The government’s economic strategy has failed: now we need wage-led growth and an industrial strategy that can create better jobs
Wages for those in the middle stopped rising long before the collapse of Lehman Brothers and the subsequent financial crisis. Photograph: Kirsty Wigglesworth/AP
These are terrible times. We are stuck in the longest double-dip recession since the second world war and the worst slump in modern economic history. We can also say that the most damaging crash has been met by the poorest policy response.
Previous recessions seemed pain-free for many; the unemployed suffered for sure, but most of those in work kept their heads above water. This time we have endured the biggest squeeze on living standards in living memory. More than 2.5 million people are out of work, and are usually on poorer benefits than they would have been under Margaret Thatcher. Another 2 million are underemployed, while those in work have seen their real incomes fall for two years.
We face a triple crisis: no growth, not enough jobs and falling living standards. And yet the government’s sole focus on the deficit means that it is making each of these things worse. Even on its own narrow terms, the policies are failing. Austerity has sucked so much demand out of the economy during a period of global turbulence that the deficit is getting worse.
In the short term there is a growing consensus about the alternative, as even business leaders speak out. We need an immediate stimulus based on infrastructure, transport, green industries and housing, supported by new banks and help for young people that goes beyond “workfare”. Borrowing has never been cheaper, and the markets now see a needlessly depressed UK as a worse bet than one enjoying some demand-driven growth.
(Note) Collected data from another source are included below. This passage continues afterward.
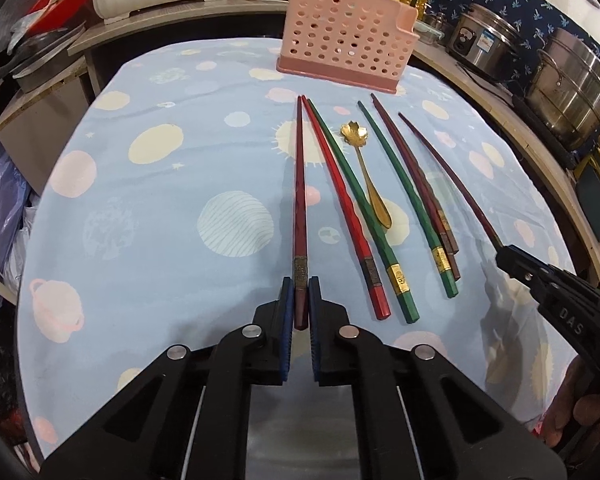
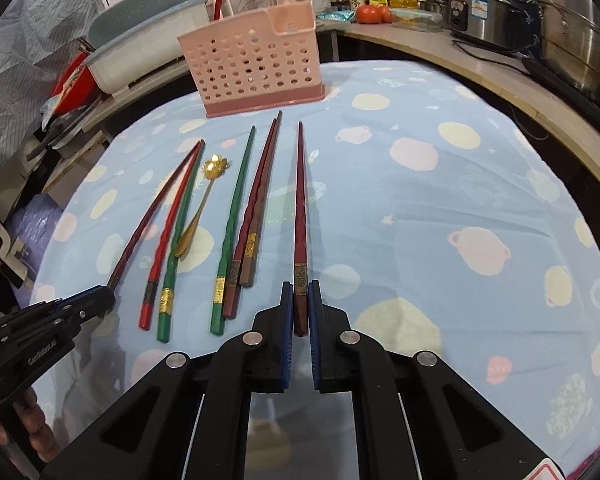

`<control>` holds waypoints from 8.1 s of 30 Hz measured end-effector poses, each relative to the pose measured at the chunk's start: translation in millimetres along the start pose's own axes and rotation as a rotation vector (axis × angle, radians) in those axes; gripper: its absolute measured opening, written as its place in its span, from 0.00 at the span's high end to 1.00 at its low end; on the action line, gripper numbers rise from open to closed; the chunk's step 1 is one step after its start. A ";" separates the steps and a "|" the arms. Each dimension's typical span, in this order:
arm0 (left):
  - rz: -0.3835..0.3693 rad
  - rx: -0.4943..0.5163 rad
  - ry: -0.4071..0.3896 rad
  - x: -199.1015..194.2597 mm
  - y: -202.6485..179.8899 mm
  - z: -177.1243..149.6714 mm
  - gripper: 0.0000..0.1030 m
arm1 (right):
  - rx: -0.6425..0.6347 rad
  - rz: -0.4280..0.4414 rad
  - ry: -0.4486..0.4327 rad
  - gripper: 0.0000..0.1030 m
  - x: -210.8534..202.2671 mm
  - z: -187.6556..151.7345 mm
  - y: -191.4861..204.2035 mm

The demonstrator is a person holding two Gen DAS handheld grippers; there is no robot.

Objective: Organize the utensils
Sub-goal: 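Grasp a dark brown chopstick with the left tool while the right tool grasps another, then lift both dark chopsticks and carry them up to the pink basket, then open both tools to drop the chopsticks into the pink basket, then bring both tools back down over the remaining utensils, then grasp a red chopstick with the left tool while the right tool grasps a brown chopstick, then lift both chopsticks and carry them up over the pink basket, then open both tools to drop the chopsticks into the pink basket, then move both tools back down over the remaining utensils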

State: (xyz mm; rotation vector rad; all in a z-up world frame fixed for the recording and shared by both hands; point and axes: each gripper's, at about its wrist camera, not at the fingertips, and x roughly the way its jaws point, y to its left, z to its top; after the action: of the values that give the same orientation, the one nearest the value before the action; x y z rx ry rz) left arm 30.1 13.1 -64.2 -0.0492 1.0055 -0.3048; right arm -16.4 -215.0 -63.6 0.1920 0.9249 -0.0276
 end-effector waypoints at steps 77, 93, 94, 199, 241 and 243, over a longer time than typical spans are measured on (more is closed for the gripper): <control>-0.005 -0.039 -0.364 -70.0 6.1 187.2 0.58 | 0.043 0.056 -0.284 0.74 -57.3 147.8 -5.8; -0.048 0.023 -0.025 -8.2 -25.3 10.0 0.58 | 0.031 0.013 -0.036 0.74 -31.0 -4.5 -12.5; -0.040 0.025 -0.018 -4.8 -26.5 6.2 0.58 | 0.030 0.016 -0.028 0.74 -29.6 -8.0 -11.6; -0.034 0.067 -0.698 -170.6 -47.0 334.8 0.93 | 0.060 0.069 -0.647 0.93 -122.6 338.3 -12.5; -0.002 0.058 -0.384 -93.3 -25.4 174.0 0.63 | 0.019 0.076 -0.352 0.81 -77.4 138.3 4.7; -0.013 0.054 -0.344 -86.6 -27.0 150.9 0.63 | 0.017 0.067 -0.312 0.81 -75.5 111.3 2.7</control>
State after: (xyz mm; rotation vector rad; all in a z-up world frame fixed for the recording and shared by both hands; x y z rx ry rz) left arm 107.2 -3.9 93.2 -0.0576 0.6560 -0.3228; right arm 26.4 -236.5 62.1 0.2270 0.6073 -0.0028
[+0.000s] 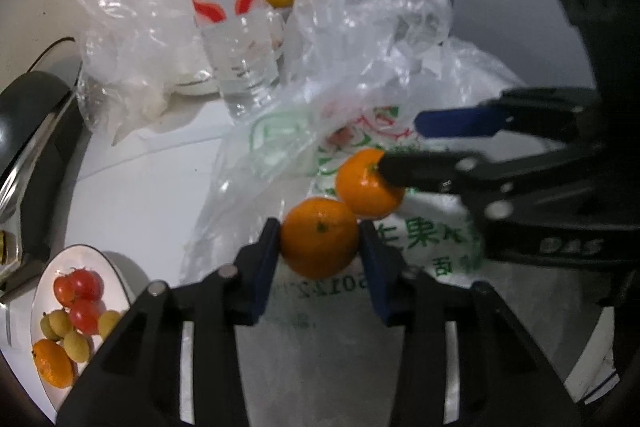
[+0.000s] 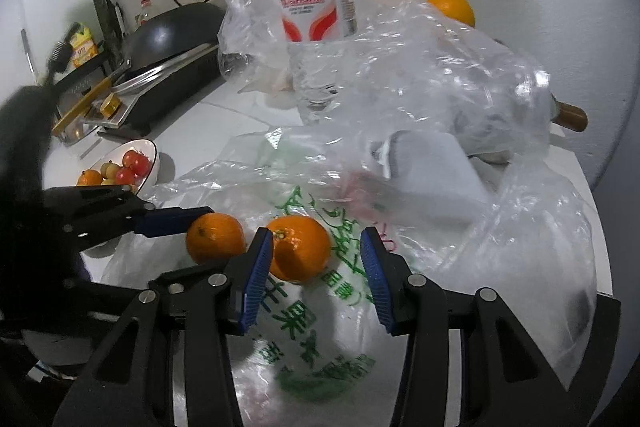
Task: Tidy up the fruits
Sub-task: 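Grasp a mandarin with the left gripper while the right gripper grasps another mandarin, then carry both held mandarins over the white plate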
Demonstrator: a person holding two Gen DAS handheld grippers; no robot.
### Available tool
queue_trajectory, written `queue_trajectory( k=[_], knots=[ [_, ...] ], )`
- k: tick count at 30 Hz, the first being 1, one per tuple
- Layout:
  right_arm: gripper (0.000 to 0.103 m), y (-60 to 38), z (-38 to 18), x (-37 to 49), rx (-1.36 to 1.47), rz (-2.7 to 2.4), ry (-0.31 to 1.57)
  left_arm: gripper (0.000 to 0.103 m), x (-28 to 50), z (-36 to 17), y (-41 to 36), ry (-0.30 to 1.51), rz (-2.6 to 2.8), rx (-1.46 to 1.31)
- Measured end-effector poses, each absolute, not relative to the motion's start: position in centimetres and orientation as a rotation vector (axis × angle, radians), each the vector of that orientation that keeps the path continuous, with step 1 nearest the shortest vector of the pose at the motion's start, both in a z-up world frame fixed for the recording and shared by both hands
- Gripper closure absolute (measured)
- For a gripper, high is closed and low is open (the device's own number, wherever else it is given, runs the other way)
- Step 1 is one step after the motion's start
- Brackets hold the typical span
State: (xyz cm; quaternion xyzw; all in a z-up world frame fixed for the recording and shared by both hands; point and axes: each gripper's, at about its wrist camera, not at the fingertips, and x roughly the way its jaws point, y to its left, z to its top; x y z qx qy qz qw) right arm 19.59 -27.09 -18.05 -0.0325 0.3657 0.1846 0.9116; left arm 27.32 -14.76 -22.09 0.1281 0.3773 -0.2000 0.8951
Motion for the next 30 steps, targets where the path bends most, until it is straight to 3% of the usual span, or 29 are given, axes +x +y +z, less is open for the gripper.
queue_trajectory(
  k=[19, 30],
  knots=[
    [0.054, -24.5, -20.3, 21.5, -0.116, 0.365, 0.846, 0.062, 24.4, -17.8, -11.4, 0.663, -0.410, 0.202],
    [0.055, -24.3, -19.9, 20.9, -0.131, 0.361, 0.807, 0.062, 23.5, -17.6, -11.0, 0.653, -0.411, 0.192]
  ],
)
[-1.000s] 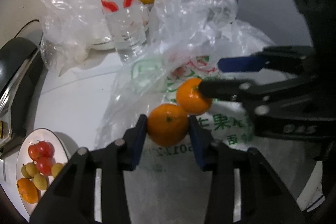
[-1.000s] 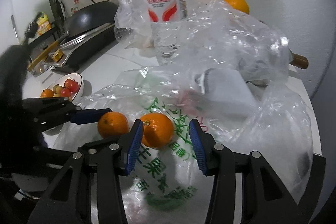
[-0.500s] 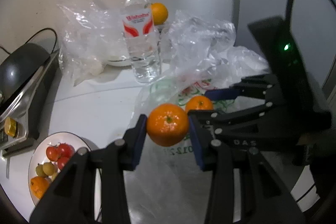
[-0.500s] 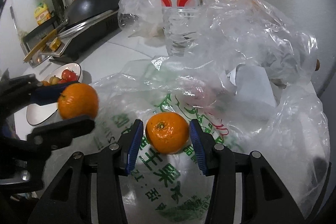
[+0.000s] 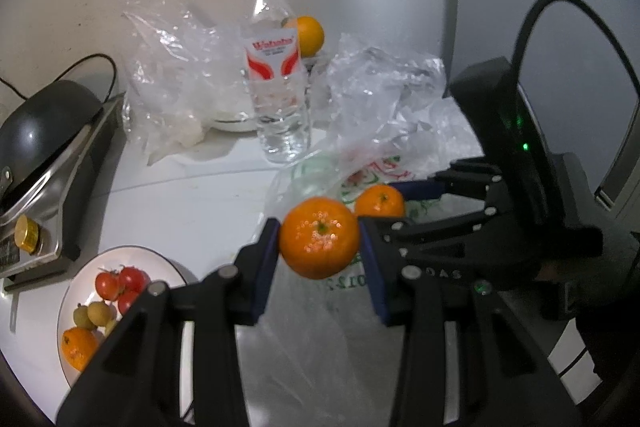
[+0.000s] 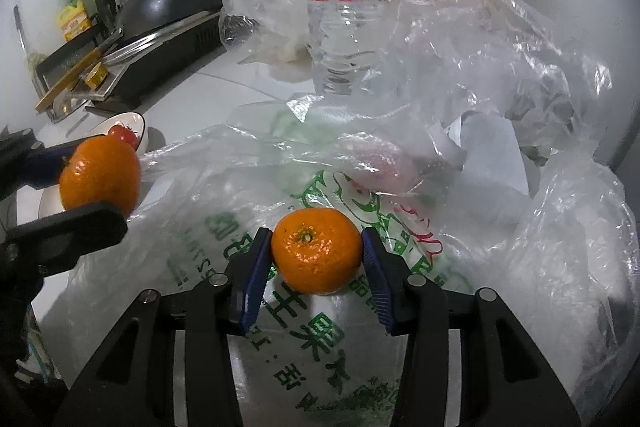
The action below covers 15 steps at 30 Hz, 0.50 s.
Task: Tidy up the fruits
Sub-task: 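Carry both held mandarins over the white plate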
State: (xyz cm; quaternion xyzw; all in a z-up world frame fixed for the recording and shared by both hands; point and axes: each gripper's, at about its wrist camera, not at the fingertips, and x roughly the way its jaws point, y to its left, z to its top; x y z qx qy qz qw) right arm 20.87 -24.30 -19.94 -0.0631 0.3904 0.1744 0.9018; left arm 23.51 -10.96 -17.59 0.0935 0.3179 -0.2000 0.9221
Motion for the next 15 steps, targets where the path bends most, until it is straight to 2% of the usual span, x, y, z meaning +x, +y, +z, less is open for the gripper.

But that is not enough. Trying to put the economy back together, Humpty Dumpty-style, to where it was before the crash is just a recipe for another one. The squeeze on living standards precedes the crash. The share of the economy going into wages has been falling since the late 1970s and as that slice of the pie has shrunk, those at the top have grabbed more, doubly squeezing medium- and low-earners.
Real wages for those in the middle stopped rising in 2003, five years before the collapse of Lehman Brothers. Last week we learned that Britons’ disposable incomes are no better than they were a decade ago. Between 2003 and 2008 the economy grew by 11%, but very little of that growth has trickled down from the top.
The growth in inequality and faltering wage growth were not separate from the crash, but a key cause of it. Faced with flat wages, households turned to borrowing to maintain their spending, both here and in the US.
Britain is a textbook case of how growing inequality leads to economic crisis. The years before the crash were marked by a sharp rise in remortgaging and the growth of 0% balance transfer credit cards. By 2008 the UK had the highest ratio of household debt to GDP of any major economy.
What we really need for a truly sustainable recovery is “wage-led growth”. The share of the economy going into pay packets should gently rise, and wages should be more fairly shared. This would not only begin to address the crisis in living standards, but also the crisis in growth because demand would grow in a sustainable manner. Rising wages for the many scores a growth, jobs and living standards hat-trick.
We therefore need an industrial and skills strategy that helps create better jobs, but we also need to look at how to increase the amount ordinary people get paid in the jobs they already have.
This requires stronger measures to keep top pay in check, such as putting workers on corporate remuneration committees. Bonuses for those at the top should be scrapped in favour of policies that reward the team effort that lies behind real success.
For those in the lowest-paid work, the minimum wage has been an enormously successful policy – providing a vital pay floor for more than 1 million workers. But it’s not the whole answer. The government must do more. Why should public sector workers, and those in the private sector who are contracted to provide our public services, be claiming tax credits and in-work benefits because they aren’t being paid decent wages? If politicians are serious about supporting the living wage, they must ensure the lowest-paid workers their organisations employ get a fairer deal than they do at present.
And of course all the international evidence suggests the best way to achieve a better pay distribution is through what the IMF dryly calls measures to “boost the bargaining power of labour”. Countries with higher levels of collective bargaining did much better in holding down inequality, saw smaller rises in household debt and were less vulnerable when the crisis hit.
Modern trade unions are an important part of our society and economy, with a strong role to play in negotiating wages and conditions at work that go beyond the minimum standards set in law. We can argue about whether over-mighty unions in the 1970s were the problem that many say they were, but what is now clear is that anti-union policies both here and in the US helped fuel the 2008 crash, and that stronger unions delivering a fairer society must be part of the road to a future that works.
Frances O’Grady is TUC deputy general secretary.